Sunday Ofoma & Anor V. Anthony Ifeanyi Obinwe & Anor (2016)
LawGlobal-Hub Lead Judgment Report
TOM SHAIBU YAKUBU, J.C.A.
The appellants were the 5th and 6th defendants at the High Court of Justice, Anambra State, holden at Onitsha, in the suit No.0/257/2007. In the said suit, the respondents had claimed the following reliefs:
(a) A declaration that the sale by the 1st, 2nd, 3rd and 4th Defendants of the land in dispute to the 5th Defendant without the knowledge and consent of the Plaintiffs is void.
(b) An order of this Honourable Court setting aside the sale of the land in dispute by the 1st, 2nd, 3rd and 4th Defendants to the 5th Defendant.
(c) A declaration that the 5th Defendant lacked the capacity to sell the land in dispute to the 6th Defendant.
(d) An order setting aside the purported sale of the land in dispute by the 5th defendant to the 6th defendant.

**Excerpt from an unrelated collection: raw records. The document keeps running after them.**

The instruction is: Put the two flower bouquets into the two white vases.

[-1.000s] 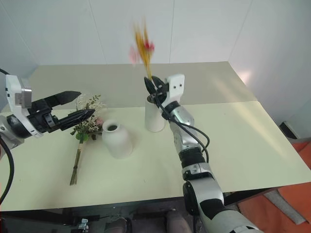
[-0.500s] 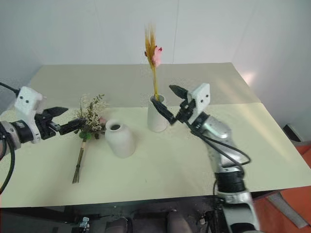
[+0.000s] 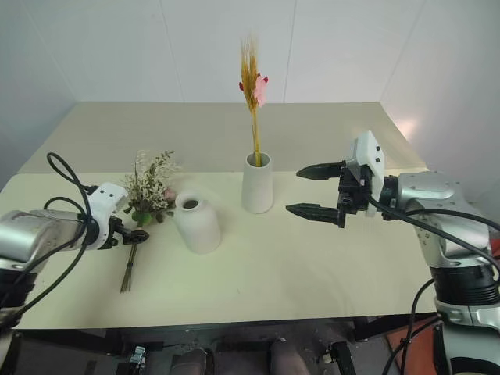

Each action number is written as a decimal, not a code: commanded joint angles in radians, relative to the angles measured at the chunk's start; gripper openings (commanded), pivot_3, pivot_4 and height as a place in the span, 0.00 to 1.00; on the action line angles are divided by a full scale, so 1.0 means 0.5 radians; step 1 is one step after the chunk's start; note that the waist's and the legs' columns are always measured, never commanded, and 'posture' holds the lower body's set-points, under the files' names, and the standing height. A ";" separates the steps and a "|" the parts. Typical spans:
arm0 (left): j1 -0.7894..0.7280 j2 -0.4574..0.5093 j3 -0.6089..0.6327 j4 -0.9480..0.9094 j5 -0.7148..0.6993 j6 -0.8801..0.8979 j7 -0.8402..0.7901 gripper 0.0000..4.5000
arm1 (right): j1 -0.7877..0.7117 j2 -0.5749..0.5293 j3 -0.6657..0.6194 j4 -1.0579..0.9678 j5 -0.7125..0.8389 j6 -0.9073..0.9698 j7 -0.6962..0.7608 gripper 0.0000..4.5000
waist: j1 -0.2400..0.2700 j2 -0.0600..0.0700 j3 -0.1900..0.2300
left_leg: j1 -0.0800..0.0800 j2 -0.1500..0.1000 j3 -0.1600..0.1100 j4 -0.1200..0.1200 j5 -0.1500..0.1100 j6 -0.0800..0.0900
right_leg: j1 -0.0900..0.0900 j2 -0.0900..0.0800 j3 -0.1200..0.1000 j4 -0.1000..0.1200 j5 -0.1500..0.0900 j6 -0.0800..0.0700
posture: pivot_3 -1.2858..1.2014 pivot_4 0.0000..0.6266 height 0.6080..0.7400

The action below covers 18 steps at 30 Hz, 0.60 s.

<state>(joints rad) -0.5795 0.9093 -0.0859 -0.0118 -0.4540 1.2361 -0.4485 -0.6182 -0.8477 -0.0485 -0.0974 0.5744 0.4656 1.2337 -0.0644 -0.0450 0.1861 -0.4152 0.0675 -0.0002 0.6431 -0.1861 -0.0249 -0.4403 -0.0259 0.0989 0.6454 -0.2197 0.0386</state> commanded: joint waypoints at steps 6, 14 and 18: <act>-0.066 -0.124 0.024 0.151 0.215 -0.161 0.021 0.28 | 0.021 -0.085 -0.085 -0.045 0.020 -0.020 0.119 1.00 | 0.007 0.000 0.000 | 0.004 -0.001 0.000 0.000 0.000 0.000 | 0.002 0.000 0.001 0.003 0.001 0.000 | 0.52 0.24 1.00; -0.006 -0.158 0.368 0.048 0.274 -0.491 0.090 0.03 | 0.052 -0.108 -0.090 -0.018 0.009 -0.045 0.159 1.00 | 0.002 0.000 0.000 | 0.000 0.000 0.000 0.001 0.000 0.000 | 0.000 0.000 0.001 0.002 0.000 0.000 | 0.52 0.24 1.00; -0.036 -0.432 0.896 -0.067 0.132 -1.076 0.249 0.03 | 0.045 -0.118 -0.090 0.035 0.008 -0.063 0.212 1.00 | 0.024 -0.001 0.000 | -0.001 -0.001 0.000 0.002 0.000 0.000 | 0.000 -0.002 0.000 0.001 0.001 0.000 | 0.52 0.24 1.00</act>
<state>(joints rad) -0.5500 0.7102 0.2312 0.0218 -0.3432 0.8058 -0.3580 -0.5808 -0.8911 -0.0546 -0.0767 0.5723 0.4607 1.3243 -0.0525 -0.0455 0.1861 -0.4159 0.0673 0.0000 0.6446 -0.1860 -0.0250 -0.4400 -0.0269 0.0986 0.6459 -0.2188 0.0385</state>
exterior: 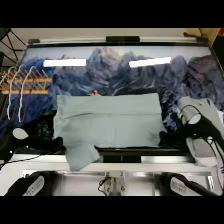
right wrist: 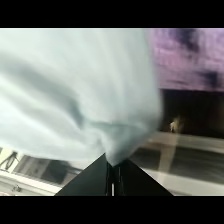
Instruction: Fold the shirts.
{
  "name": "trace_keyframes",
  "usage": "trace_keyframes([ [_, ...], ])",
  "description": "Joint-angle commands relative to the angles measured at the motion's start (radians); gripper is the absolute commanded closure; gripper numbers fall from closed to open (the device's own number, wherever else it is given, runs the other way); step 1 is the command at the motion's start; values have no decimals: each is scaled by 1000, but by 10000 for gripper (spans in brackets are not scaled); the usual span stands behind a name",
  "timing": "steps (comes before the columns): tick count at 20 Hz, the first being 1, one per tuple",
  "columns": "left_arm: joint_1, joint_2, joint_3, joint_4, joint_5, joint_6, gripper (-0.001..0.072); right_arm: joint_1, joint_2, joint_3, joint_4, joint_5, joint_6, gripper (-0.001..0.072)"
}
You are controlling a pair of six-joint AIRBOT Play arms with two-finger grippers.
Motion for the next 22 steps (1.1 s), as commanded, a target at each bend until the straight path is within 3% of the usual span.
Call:
trace_keyframes([
  [1,2,5,52,0,0,42,680,62,2,26,2,-33,1,641],
  [3,1,5,145,-1,-29,135,680,60,10,103,2,3,-5,641],
  [5,1,5,256,0,-83,168,680,61,34,212,2,10,-5,642],
  [8,1,-11,383,0,-25,168,681,104,29,371,-7,-123,12,643],
  [11,2,-141,499,-1,54,164,681,195,-61,476,-43,-297,74,643],
  [17,18,-497,842,-4,51,125,681,195,-289,661,-123,-322,154,643],
  [22,-15,-667,908,-57,87,118,680,198,-371,671,-112,-370,159,642],
])
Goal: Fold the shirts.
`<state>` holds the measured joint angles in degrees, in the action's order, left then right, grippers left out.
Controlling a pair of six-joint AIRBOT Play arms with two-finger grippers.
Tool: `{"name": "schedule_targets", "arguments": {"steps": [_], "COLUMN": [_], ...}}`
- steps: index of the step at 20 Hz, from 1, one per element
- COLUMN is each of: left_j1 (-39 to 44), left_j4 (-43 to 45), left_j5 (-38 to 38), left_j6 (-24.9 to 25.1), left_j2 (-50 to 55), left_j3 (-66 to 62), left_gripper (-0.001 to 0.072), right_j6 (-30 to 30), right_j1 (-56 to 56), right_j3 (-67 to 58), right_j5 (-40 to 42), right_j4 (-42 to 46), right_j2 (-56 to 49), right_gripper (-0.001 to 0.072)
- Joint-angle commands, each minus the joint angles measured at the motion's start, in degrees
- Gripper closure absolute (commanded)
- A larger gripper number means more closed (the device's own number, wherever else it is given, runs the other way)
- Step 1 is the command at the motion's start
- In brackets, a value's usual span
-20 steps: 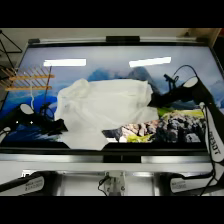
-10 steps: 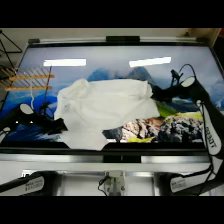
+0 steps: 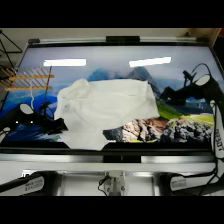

(e) A declaration that, the reversionary interest of the Obinwe family in the land in dispute is still subsisting and shall become vested in the said family upon the expiration of the last lease entered between Vincent Nwobu Obinwe (for Obinwe family) and the 5th defendant.
(f) N200,000,000.00 being general and punitive damages.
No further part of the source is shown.